▸ Task prompt
Locate every line in the material below that has the word "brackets". Copy each of those lines.

▸ Data excerpt
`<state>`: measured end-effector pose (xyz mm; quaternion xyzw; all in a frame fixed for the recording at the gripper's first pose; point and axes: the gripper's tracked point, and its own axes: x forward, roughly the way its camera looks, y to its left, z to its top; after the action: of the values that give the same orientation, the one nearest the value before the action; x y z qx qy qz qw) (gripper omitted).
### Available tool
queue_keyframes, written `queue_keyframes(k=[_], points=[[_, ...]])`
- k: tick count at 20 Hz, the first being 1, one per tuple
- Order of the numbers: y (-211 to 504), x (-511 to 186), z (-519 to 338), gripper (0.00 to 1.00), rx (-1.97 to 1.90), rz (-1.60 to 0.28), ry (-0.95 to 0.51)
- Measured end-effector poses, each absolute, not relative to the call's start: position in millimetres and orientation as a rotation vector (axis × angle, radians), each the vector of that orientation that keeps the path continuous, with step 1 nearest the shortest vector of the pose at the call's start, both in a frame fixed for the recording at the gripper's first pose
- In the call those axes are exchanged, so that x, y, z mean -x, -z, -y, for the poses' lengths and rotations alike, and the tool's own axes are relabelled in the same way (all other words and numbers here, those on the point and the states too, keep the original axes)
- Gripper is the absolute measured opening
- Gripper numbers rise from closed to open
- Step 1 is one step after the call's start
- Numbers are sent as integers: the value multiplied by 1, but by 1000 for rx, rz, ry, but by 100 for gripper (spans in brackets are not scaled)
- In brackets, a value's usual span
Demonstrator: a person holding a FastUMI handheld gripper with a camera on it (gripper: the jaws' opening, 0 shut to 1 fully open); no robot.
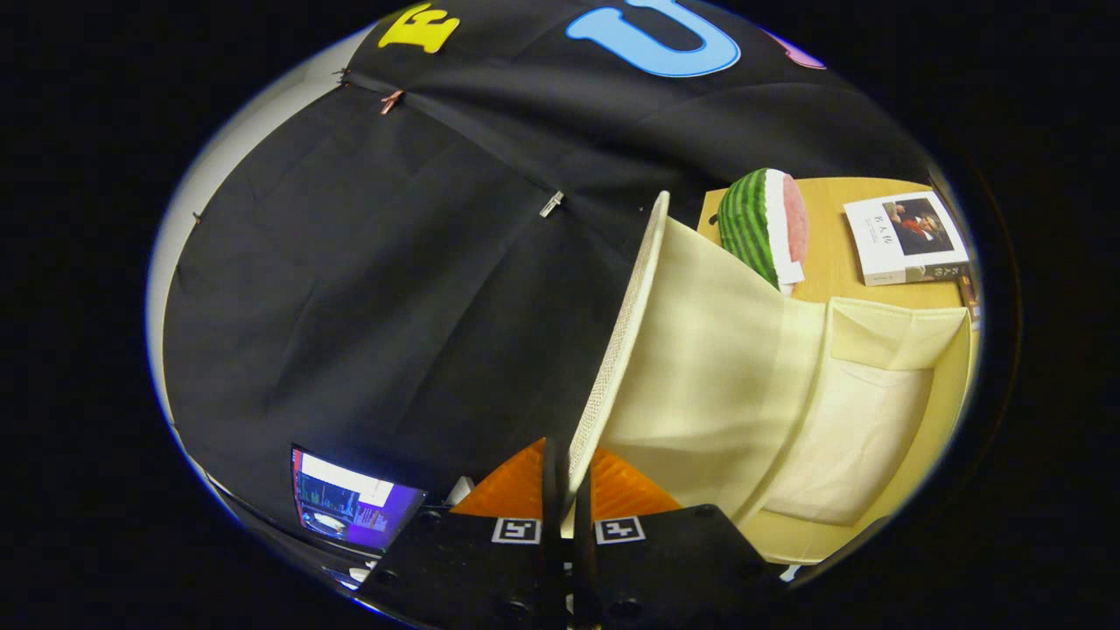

▸ Solution for this task
- Numbers are sent as integers: the value multiplied by 1, but by 1000 for rx, rz, ry, but by 100 for gripper (spans in brackets are not scaled)
- In brackets, a value's usual span

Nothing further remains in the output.